Tenho certa dificuldade de dormir em viagem. Normalmente relaxo, e intercalo momentos de sono e despertar. Desta vez, passei a viagem inteira refletindo, treinando minhas falas, para não me entregar ao ódio. Eu prometi a uma pessoa que nunca mais me entregaria ao ódio. E passei as 6 horas de viagem tentando me acalmar.

CAPITULO 3

6 horas é um tempo de viagem um tanto complicado.

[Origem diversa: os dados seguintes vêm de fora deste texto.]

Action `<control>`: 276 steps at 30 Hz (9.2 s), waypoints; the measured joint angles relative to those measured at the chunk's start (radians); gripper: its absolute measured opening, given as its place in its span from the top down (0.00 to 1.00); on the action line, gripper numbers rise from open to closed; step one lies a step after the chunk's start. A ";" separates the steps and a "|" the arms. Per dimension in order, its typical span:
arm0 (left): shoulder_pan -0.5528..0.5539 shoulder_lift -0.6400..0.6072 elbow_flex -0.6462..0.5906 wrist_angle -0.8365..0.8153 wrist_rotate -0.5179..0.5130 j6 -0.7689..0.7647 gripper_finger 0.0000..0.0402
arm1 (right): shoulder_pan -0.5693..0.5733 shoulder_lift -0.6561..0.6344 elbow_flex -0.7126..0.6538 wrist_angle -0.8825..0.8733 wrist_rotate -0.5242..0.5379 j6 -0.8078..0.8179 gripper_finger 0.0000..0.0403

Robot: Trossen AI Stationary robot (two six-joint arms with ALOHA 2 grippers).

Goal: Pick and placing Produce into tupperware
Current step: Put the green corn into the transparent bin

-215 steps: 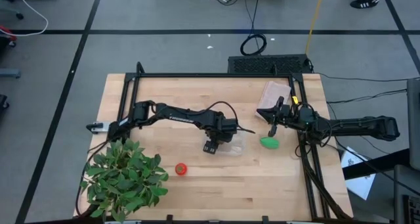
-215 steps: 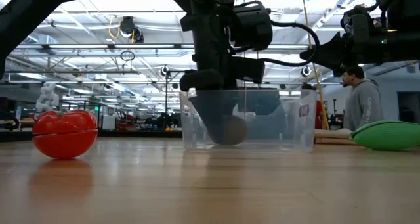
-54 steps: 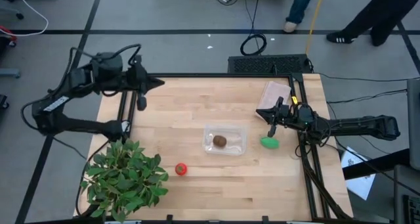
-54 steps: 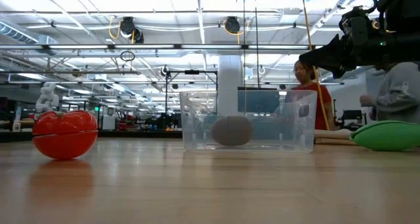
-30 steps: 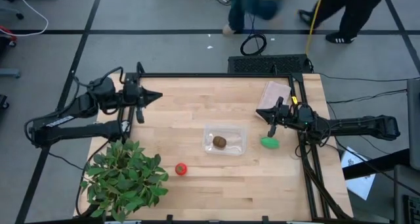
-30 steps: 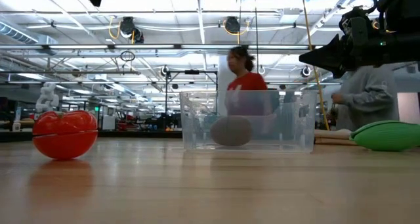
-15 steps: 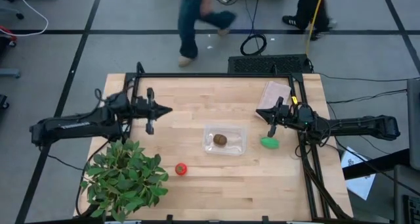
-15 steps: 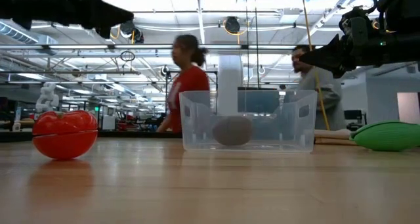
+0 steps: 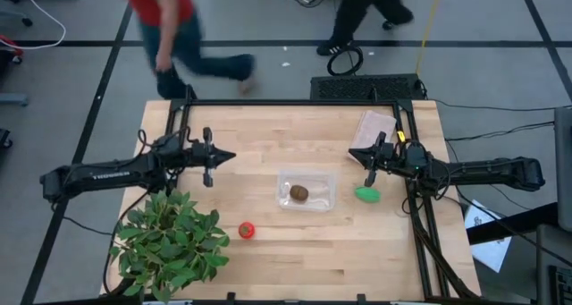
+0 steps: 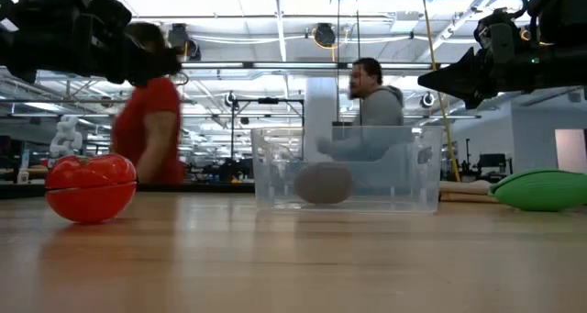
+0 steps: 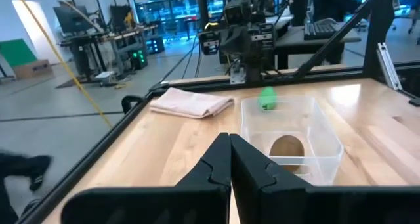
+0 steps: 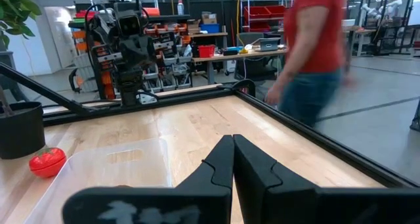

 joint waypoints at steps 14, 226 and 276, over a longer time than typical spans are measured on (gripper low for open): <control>-0.001 -0.159 -0.001 -0.178 -0.003 0.048 1.00 | 0.000 0.000 0.000 -0.002 -0.003 -0.010 1.00; 0.014 -0.189 -0.067 -0.184 -0.004 0.060 0.96 | 0.077 0.723 0.892 -1.718 -0.366 0.176 0.43; 0.014 -0.189 -0.067 -0.184 -0.005 0.059 0.96 | 0.159 0.722 0.752 -1.545 -0.317 0.293 0.43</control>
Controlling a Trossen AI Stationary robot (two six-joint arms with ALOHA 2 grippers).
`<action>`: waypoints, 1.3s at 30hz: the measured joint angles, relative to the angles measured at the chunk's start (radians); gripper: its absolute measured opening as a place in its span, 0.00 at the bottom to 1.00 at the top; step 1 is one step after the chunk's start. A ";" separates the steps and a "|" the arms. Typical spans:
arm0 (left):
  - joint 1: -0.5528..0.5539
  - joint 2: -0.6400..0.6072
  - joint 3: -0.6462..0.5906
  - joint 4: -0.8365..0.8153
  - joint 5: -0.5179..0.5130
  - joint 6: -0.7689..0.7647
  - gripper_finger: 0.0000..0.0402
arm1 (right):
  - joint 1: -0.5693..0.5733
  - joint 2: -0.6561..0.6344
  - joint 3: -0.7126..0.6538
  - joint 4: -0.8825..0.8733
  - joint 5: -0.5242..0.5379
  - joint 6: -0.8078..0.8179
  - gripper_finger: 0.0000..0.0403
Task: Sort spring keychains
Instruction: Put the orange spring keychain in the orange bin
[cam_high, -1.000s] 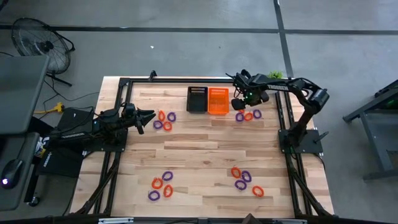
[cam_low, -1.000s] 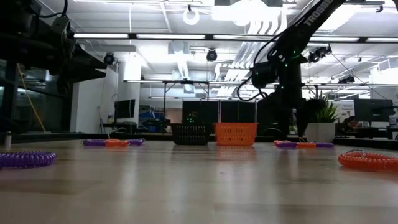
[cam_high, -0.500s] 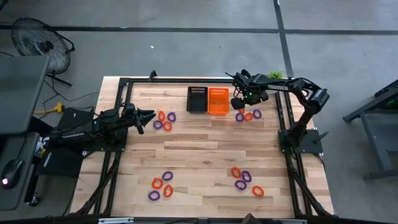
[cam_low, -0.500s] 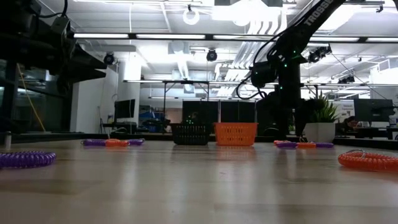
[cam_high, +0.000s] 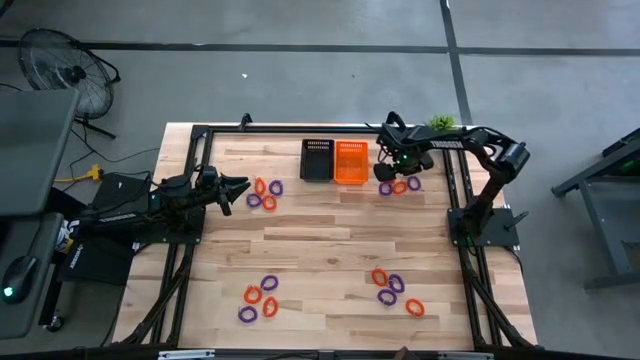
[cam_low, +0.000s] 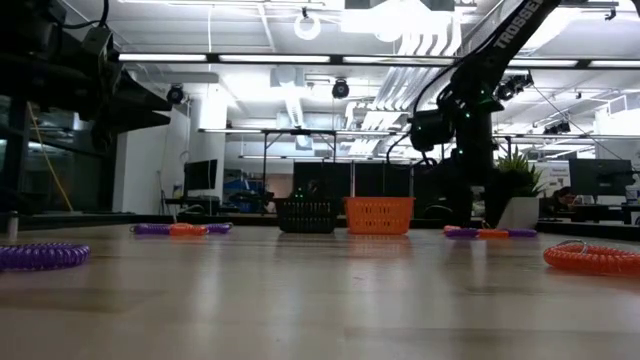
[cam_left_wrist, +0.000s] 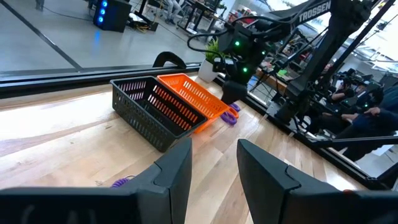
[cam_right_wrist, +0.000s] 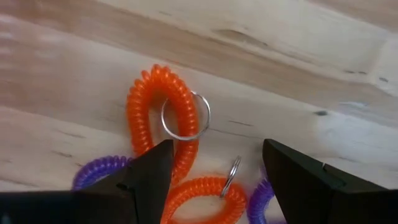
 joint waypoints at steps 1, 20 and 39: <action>0.000 0.000 0.000 0.000 0.000 0.000 0.31 | 0.000 -0.002 -0.009 0.016 -0.008 0.005 0.60; 0.000 0.000 0.000 0.000 0.000 0.000 0.31 | 0.002 -0.003 -0.037 0.071 -0.022 0.015 0.38; 0.000 0.000 0.000 0.000 0.000 0.000 0.31 | 0.002 -0.001 -0.028 0.071 -0.021 -0.041 0.05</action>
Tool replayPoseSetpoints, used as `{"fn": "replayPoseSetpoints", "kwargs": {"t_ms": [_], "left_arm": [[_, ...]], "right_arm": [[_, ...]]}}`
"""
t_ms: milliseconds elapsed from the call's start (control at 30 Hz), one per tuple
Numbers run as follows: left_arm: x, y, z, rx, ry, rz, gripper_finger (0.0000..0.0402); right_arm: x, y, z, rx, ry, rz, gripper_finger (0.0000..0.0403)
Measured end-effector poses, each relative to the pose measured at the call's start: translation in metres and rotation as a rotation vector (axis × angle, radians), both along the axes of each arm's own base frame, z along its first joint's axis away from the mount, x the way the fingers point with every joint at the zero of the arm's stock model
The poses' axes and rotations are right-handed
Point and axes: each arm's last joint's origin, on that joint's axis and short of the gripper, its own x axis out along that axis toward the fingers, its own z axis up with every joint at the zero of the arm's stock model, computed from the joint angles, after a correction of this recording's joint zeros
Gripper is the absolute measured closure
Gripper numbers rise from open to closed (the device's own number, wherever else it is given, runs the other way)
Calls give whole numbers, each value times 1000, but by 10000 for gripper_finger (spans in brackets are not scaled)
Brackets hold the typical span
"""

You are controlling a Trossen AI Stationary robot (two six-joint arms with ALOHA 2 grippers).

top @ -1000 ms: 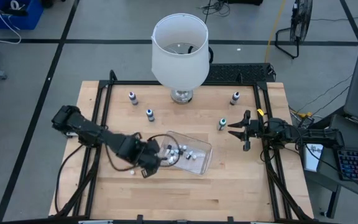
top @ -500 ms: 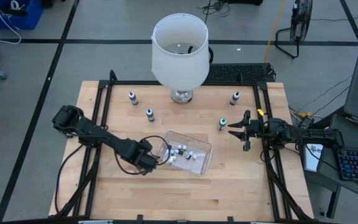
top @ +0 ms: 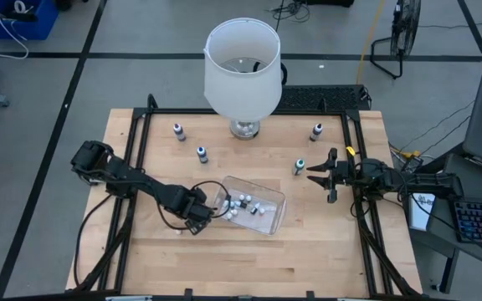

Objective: Pick & Place food coloring
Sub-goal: Put the yellow food coloring bottle into the transparent bin

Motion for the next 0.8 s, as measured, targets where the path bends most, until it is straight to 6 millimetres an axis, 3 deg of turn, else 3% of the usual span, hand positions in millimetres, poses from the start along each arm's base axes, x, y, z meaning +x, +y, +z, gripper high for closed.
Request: {"fn": "replayPoseSetpoints", "kwargs": {"t_ms": [200, 433, 800], "left_arm": [[-1, 0, -2, -8, 1, 4, 151], [-8, 2, -22, -46, -40, 2, 151], [-8, 3, -24, -30, -53, -46, 151]], "right_arm": [[0, 0, 0, 0, 0, 0, 289], [0, 0, 0, 0, -1, 0, 289], [0, 0, 0, 0, -1, 0, 289]]}}
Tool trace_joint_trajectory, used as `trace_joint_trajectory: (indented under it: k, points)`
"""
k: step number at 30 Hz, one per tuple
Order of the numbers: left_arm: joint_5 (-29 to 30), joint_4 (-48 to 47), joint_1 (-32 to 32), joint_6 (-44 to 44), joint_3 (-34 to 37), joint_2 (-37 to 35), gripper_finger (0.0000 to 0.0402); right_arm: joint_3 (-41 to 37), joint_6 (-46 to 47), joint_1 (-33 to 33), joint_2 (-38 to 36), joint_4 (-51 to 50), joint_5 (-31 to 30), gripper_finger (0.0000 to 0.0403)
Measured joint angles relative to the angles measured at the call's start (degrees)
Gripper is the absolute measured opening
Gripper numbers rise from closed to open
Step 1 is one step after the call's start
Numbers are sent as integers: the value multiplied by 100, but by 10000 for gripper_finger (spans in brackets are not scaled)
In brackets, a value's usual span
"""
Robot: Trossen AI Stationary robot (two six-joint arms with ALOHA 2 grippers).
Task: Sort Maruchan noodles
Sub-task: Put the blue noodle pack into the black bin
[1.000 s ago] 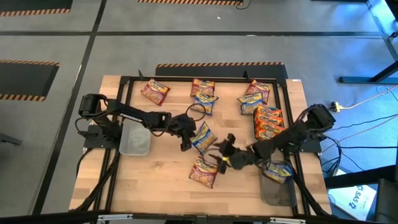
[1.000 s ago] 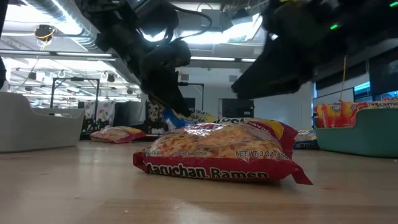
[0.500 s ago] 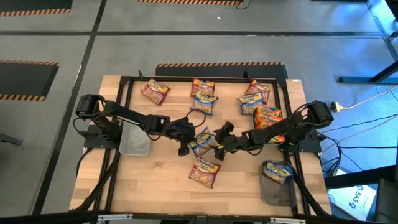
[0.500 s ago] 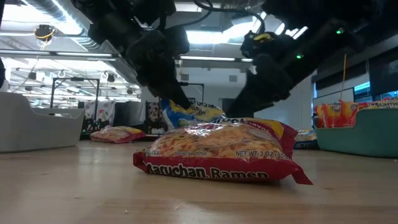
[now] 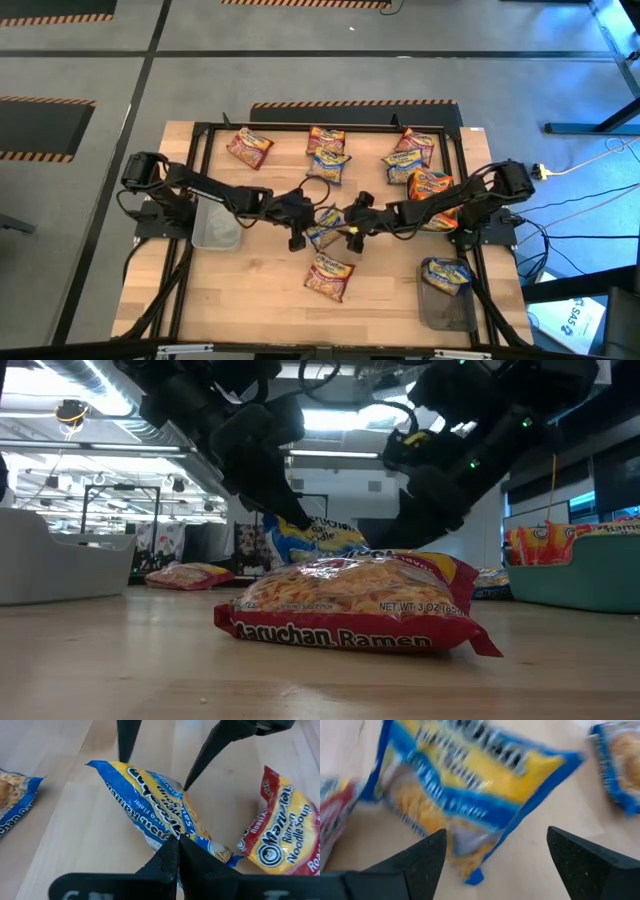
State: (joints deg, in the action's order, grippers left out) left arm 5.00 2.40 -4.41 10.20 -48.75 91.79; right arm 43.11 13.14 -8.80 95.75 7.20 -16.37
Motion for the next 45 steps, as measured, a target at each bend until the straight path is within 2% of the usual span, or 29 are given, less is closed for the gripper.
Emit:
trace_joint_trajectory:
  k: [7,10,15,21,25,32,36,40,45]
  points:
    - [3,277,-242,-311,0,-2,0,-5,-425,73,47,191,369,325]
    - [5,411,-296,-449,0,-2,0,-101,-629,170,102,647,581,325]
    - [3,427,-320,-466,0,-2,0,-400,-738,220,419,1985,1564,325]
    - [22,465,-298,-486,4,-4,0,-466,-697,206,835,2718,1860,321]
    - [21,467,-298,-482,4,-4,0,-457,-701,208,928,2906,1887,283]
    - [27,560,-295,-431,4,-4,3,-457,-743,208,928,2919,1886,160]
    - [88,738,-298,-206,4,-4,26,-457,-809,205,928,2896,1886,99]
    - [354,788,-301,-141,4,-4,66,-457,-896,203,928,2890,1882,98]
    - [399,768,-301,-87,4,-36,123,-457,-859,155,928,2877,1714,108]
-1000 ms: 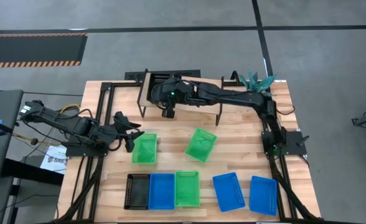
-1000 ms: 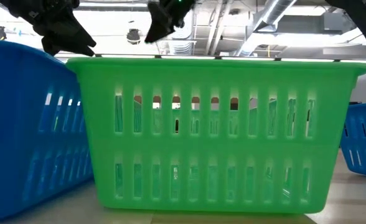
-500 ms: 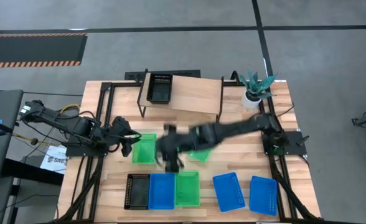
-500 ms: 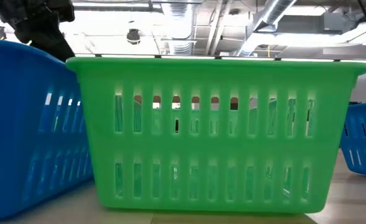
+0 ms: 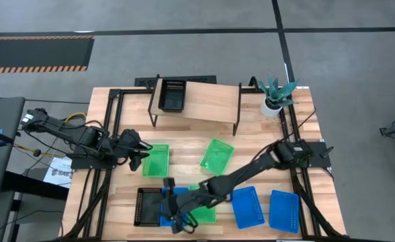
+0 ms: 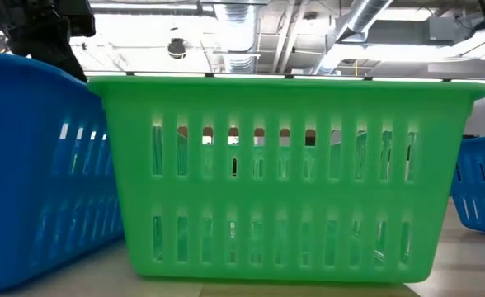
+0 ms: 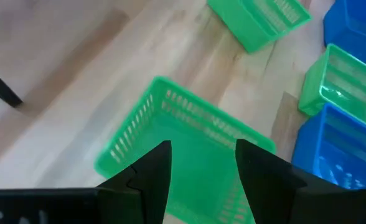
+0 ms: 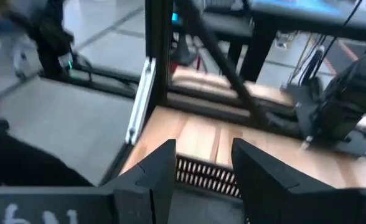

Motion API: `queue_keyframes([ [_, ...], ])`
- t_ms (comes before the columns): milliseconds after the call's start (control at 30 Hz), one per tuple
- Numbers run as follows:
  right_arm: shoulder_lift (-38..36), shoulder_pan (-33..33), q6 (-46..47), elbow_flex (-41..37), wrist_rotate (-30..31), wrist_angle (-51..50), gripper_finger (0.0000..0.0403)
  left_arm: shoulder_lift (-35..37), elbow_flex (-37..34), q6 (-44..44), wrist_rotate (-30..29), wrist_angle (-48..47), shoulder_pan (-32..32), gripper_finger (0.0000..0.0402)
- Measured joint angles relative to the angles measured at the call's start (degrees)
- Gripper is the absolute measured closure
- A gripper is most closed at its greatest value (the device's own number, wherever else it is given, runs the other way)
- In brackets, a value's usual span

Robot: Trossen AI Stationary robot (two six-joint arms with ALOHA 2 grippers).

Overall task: Stack baskets on shelf by color
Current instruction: Stack the top black bin on the black bin on the shelf

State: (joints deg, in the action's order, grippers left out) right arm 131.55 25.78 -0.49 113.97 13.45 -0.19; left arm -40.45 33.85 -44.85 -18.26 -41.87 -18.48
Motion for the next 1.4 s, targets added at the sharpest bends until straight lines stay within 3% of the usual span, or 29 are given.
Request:
queue_keyframes([
  [100, 3.41, 0.62, 0.1, 4.69, 0.04, -3.84, 0.0223, -0.03, 0.0, -4.0, 3.23, -2.5, -1.51, 0.0244],
  [233, 4.54, 2.22, 3.74, 11.02, 1.0, -15.54, 0.0229, -1.08, 0.02, -11.08, 6.56, -5.17, -5.79, 0.0286],
  [467, 2.69, 5.81, 11.28, 15.47, 3.66, -35.74, 0.0241, -7.39, 0.02, -24.8, 4.56, -2.26, -18.37, 0.039],
  [667, 1.87, 8.07, 14.83, 15.54, 6.26, -42.2, 0.0247, -14.89, 0.02, -39.88, 2.94, 4.35, -28.38, 0.04],
  [900, 1.87, 8.55, 14.57, 15.53, 6.35, -40.33, 0.0248, -25.14, 3.28, -57.03, 4.27, 6.35, -38.77, 0.0401],
  [1033, 2.58, 7.68, 14.14, 15.54, 6.35, -36.07, 0.0248, -32.57, 7.54, -62.56, -0.73, 6.48, -43.08, 0.0401],
  [1233, 5.05, 6.47, 13.74, 15.51, 6.57, -32.52, 0.025, -46.58, 12.17, -67.99, 2.02, 6.73, -44.8, 0.0401],
  [1400, 6.36, 6.34, 14.45, 15.48, 6.0, -30.03, 0.0252, -54.47, 15.59, -67.34, 0.97, 6.99, -43.75, 0.0401],
])
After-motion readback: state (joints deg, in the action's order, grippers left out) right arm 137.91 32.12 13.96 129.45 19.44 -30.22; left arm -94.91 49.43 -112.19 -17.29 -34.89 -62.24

Não pelo tempo da viagem em si, mas porque fica difícil conciliar o tempo; ou você é forçado a sair do Rio de Janeiro (RJ) muito tarde, zanzar pelas ruas onze horas, meia noite, com malas; ou sai da cidade dez horas e chega a São Paulo (SP) 4 horas da manhã e fica umas duas horas plantado na rodoviária esperando o dia nascer. Sinceramente, prefiro a Segunda opção, explico: o Terminal Tietê, não sei por que, me transmite uma certa segurança. Ele é muito grande, muito movimentado, mesmo de madrugada. O Terminal do Rio é pequeno, feio, poucos lugares para se sentar; no Terminal Tietê, você se sente, digamos, dentro de um Shopping. No do Rio, você se sente num galpão, um lugar desconfortável e que causa a impressão de que a qualquer momento um mendigo vai entrar e se ajeitar a seu lado para dormir. No Tietê, há lojas abertas e até lan Houses; no Rio, apenas umas bancas de jornal e as tradicionais lanchonetes. Pelo menos, comer no Terminal do Rio é mais barato.

CAPITULO 4
A passagem Rio de Janeiro (RJ) - São Paulo (SP) é mais cara do que o contrário - (SP - RJ) ; gastei desta vez R$ 57,00 na ida, e R$ 52,50 na volta. motivos óbvios: a subida da Serra das Araras, ainda no estado do Rio. para vir de São Paulo (SP), o ônibus vai apenas regulando os freios, numa descida de curvas perigosas. Já perdi a conta de quantos carros capotados vi nestas minhas viagens, ali. sim, o clima muda significantemente. Faz um frio danado lá em cima. Há essa altura, já são 3 horas de viagem, e temos nossa única parada: uma casa estilo holandês em Itatiaia (RJ). Creio que esse é o local mais caro para se comer no Brasil, nunca vi coisa igual. Pacotes de biscoitos que num supermercado qualquer custa R$1,50 ali não sai por menos que R$4,30. Resumindo: pontos turísticos são uma droga. Tem muita gente que vai pra Itatiaia (RJ) e Resende (RJ), ali perto, para escalar os Picos das Agulhas Negras, o ponto mais alto do estado, ou para conhecer colônias Hippies... é um local bonito, mas, não dá gosto comprar nada. Recomendação - se precisa comer um lanchinho, traga de casa.

CAPITULO 5

Sim.. só reparei nesta vez. Os locais se invertem, na minha preferência, para esperar nos terminais. No terminal do Rio, odeio ficar no segundo andar, prefiro ficar no primeiro, o local de embarque e desembarque. Já no Terminal Tietê, prefiro ficar no segundo andar (aonde dá acesso ao metrô) do que ficar no térreo, (o local de desembarque). Acho que tem a ver com o que eu falei no capítulo 3, sobre se sentir seguro. E o Terminal Tietê te dá acesso direto ao metrô, o que me deixa praticamente na porta de todos os locais que procuro em São Paulo (SP), com raras exceções. Sempre me indignou isso no Rio de Janeiro (RJ): você só pode sair da rodoviária de ônibus. E digo; o terminal dos ônibus urbanos do Rio é a coisa mais próxima de um depósito de lixo. Te dá uma vontade de pagar o dobro do valor de um taxi comum, só pra evitar entrar naquele chiqueiro. Só ano passado que - finalmente!! - inventaram de colocar na rodoviária uma linha de önibus especial que te leva até o metrô. Antes tarde do que nunca.